◆ TASK PROMPT ◆
From the entries below, transcribe exactly the lines between the line holding "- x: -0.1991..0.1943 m" and the line holding "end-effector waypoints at", inclusive; skip all other lines.

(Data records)
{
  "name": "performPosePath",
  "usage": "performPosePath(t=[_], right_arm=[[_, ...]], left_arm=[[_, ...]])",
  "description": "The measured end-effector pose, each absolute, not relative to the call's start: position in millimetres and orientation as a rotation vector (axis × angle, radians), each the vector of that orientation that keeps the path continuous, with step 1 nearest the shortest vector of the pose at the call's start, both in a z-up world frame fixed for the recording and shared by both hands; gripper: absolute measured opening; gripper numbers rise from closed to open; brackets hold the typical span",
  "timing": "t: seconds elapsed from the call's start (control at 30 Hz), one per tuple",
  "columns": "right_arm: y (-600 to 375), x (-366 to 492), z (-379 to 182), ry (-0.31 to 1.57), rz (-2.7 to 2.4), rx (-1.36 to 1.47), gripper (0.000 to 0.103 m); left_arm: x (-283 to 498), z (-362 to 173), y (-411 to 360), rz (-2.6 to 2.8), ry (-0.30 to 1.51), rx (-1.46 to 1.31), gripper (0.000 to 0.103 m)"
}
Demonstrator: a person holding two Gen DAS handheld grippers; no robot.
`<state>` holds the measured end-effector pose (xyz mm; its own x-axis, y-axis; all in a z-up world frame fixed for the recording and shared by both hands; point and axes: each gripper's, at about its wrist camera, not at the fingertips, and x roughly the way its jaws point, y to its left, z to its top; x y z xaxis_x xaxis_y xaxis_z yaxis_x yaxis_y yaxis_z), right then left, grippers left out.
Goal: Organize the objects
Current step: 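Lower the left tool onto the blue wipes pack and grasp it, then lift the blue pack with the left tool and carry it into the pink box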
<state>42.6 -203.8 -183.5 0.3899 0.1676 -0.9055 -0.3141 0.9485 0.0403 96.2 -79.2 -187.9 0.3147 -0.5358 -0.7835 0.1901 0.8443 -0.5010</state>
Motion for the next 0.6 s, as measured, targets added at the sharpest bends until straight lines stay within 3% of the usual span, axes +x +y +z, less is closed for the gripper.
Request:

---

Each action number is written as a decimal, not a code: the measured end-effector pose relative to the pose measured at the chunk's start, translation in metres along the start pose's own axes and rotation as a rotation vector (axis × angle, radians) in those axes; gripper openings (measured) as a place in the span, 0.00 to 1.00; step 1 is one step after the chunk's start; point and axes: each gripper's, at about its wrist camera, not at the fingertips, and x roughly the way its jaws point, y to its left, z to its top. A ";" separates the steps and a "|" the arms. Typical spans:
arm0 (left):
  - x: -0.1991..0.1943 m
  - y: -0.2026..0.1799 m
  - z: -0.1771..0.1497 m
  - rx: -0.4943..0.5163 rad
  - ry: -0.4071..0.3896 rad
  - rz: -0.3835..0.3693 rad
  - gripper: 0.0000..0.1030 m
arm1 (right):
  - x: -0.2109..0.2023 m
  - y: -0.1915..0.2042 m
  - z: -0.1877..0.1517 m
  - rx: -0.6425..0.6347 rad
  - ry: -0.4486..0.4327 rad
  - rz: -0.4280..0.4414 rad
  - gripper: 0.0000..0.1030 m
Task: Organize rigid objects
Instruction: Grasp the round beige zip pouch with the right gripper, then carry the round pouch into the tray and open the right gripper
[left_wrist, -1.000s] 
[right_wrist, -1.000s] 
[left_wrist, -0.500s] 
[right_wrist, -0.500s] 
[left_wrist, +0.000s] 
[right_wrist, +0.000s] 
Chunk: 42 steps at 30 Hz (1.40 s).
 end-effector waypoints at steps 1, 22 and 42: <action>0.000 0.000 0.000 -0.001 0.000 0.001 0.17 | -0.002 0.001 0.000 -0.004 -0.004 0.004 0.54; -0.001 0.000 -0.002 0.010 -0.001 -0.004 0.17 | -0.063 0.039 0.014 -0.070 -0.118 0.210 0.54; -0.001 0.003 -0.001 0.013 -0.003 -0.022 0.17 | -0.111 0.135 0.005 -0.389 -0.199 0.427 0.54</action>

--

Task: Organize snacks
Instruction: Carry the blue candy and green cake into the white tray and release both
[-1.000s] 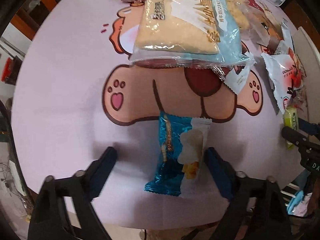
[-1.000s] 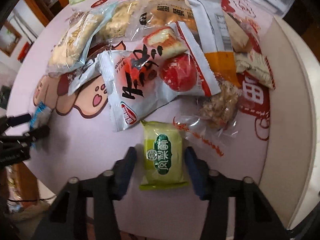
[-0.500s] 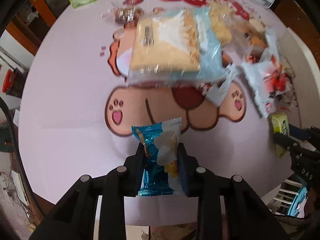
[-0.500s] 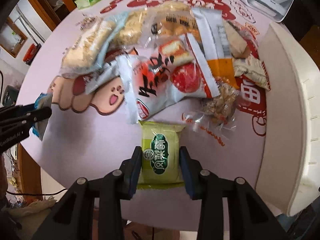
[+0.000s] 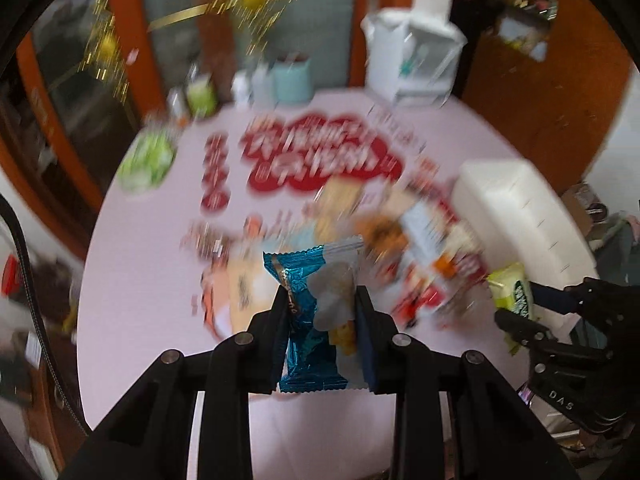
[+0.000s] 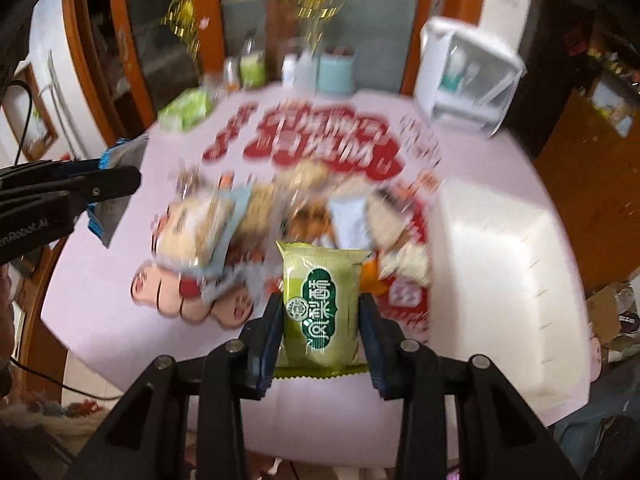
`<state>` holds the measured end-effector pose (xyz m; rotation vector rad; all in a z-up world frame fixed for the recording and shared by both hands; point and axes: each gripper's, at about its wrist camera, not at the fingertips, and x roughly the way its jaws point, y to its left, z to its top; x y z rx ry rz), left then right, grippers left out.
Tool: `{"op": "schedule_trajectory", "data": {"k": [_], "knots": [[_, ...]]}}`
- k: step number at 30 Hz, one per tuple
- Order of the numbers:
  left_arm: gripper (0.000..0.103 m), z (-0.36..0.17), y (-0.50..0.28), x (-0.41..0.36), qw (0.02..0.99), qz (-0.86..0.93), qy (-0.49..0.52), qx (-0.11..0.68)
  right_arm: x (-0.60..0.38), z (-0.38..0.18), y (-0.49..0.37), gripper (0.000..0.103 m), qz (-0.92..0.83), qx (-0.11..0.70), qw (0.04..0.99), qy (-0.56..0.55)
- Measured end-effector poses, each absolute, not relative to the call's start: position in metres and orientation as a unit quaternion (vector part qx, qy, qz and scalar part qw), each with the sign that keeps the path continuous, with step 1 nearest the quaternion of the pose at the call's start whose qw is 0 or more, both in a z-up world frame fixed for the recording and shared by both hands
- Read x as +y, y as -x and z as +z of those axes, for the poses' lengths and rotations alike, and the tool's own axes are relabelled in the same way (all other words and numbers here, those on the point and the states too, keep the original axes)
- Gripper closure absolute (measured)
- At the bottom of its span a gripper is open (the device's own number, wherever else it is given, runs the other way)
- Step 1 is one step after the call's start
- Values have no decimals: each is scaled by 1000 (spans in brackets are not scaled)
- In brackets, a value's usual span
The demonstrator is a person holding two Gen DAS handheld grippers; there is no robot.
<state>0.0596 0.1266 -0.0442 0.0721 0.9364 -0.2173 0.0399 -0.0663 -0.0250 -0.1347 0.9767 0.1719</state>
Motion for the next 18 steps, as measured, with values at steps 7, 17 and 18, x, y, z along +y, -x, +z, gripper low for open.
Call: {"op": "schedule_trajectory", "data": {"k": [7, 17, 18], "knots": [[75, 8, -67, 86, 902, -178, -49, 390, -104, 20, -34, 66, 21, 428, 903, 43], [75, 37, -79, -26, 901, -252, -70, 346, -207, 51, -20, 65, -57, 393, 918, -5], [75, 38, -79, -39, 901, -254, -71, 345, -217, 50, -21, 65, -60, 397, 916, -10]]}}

◆ WRITTEN RESPONSE ◆
  - x: -0.1991..0.1943 m
  - y: -0.2026..0.1799 m
  - z: -0.1771..0.1497 m
  - rx: -0.4943..0.5163 rad
  - ry: -0.4071..0.3896 rad
  - rz: -0.3835..0.3693 rad
  - gripper: 0.0000..0.1030 m
arm1 (right):
  - x: -0.2109..0.2023 m
  - y: -0.1915..0.2042 m
  - z: -0.1877..0.1517 m
  - rx: -0.6425..0.6347 rad
  - ry: -0.4486..0.4327 rad
  - rz: -0.4280..0.4414 rad
  - gripper: 0.0000..0.1030 m
Task: Organize rigid objects
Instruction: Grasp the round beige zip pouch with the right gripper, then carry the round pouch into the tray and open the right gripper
[left_wrist, -1.000s] 
[right_wrist, -1.000s] 
[left_wrist, -0.500s] 
[right_wrist, -0.500s] 
[left_wrist, +0.000s] 
[right_wrist, +0.000s] 
Chunk: 42 steps at 30 Hz (1.40 s).
 end-effector waypoints at steps 1, 22 and 42: <action>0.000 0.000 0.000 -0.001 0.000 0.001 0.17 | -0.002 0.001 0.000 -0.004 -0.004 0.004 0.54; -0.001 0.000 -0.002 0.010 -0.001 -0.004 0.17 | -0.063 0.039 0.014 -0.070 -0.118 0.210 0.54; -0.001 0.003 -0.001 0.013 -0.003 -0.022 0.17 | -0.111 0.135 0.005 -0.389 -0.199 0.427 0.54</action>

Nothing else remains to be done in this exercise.